This exercise asks for the entries to be repeated exactly, without their images.

"""

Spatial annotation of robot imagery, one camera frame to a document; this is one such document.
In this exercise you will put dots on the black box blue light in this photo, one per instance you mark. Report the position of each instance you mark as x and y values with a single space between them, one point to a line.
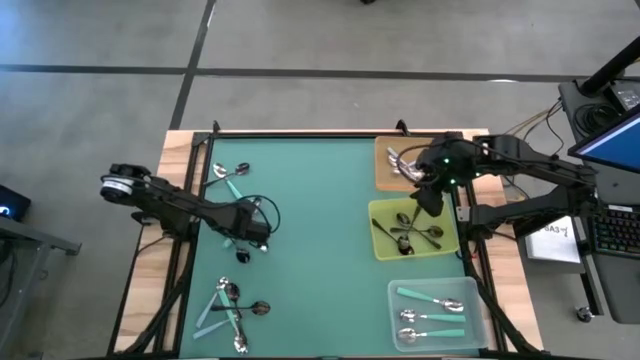
12 202

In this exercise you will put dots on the cart caster wheel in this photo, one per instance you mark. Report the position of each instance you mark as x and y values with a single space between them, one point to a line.
583 314

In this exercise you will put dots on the clear plastic bin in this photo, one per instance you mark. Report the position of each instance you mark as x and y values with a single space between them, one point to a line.
472 337

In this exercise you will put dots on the white paper sheet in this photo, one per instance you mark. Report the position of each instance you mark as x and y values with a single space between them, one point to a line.
552 240

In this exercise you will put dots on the black backlit keyboard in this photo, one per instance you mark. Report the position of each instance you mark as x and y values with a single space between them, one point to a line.
617 232

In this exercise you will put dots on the silver metal fork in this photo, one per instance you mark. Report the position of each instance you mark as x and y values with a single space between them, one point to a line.
395 157

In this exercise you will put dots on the grey equipment cart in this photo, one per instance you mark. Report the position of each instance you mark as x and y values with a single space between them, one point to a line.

"""

◆ Written reply
Spatial annotation of robot imagery, one camera frame to a document; this is one such document.
In this exercise you will put dots on the black box blue light in this photo, one per instance you mark. Report the position of each instance you mark as x and y values with a single space between them, one point to a line.
12 202

In this exercise you will put dots on the cart caster wheel in this photo, one per instance you mark. Report the position of each instance you mark as x and y values with a single space between them, one point to a line.
583 314

In this exercise you will put dots on the clear plastic bin in this photo, one per instance you mark. Report the position of each instance you mark as x and y values with a single space between them, one point to a line.
472 337

In this exercise you will put dots on the white paper sheet in this photo, one per instance you mark. Report the position of each instance you mark as x and y values with a single space between them, one point to a line.
552 240

In this exercise you will put dots on the black backlit keyboard in this photo, one per instance you mark. Report the position of each instance you mark as x and y values with a single space between them, one point to a line.
617 232

In this exercise you will put dots on the silver metal fork in this photo, one per instance you mark. Report the position of each instance you mark as x and y values with a single space between them, one point to a line.
395 157

In this exercise you will put dots on the grey equipment cart in this photo, one per instance you mark. Report the position of each instance you mark as x and y values with a single space between them, one point to a line.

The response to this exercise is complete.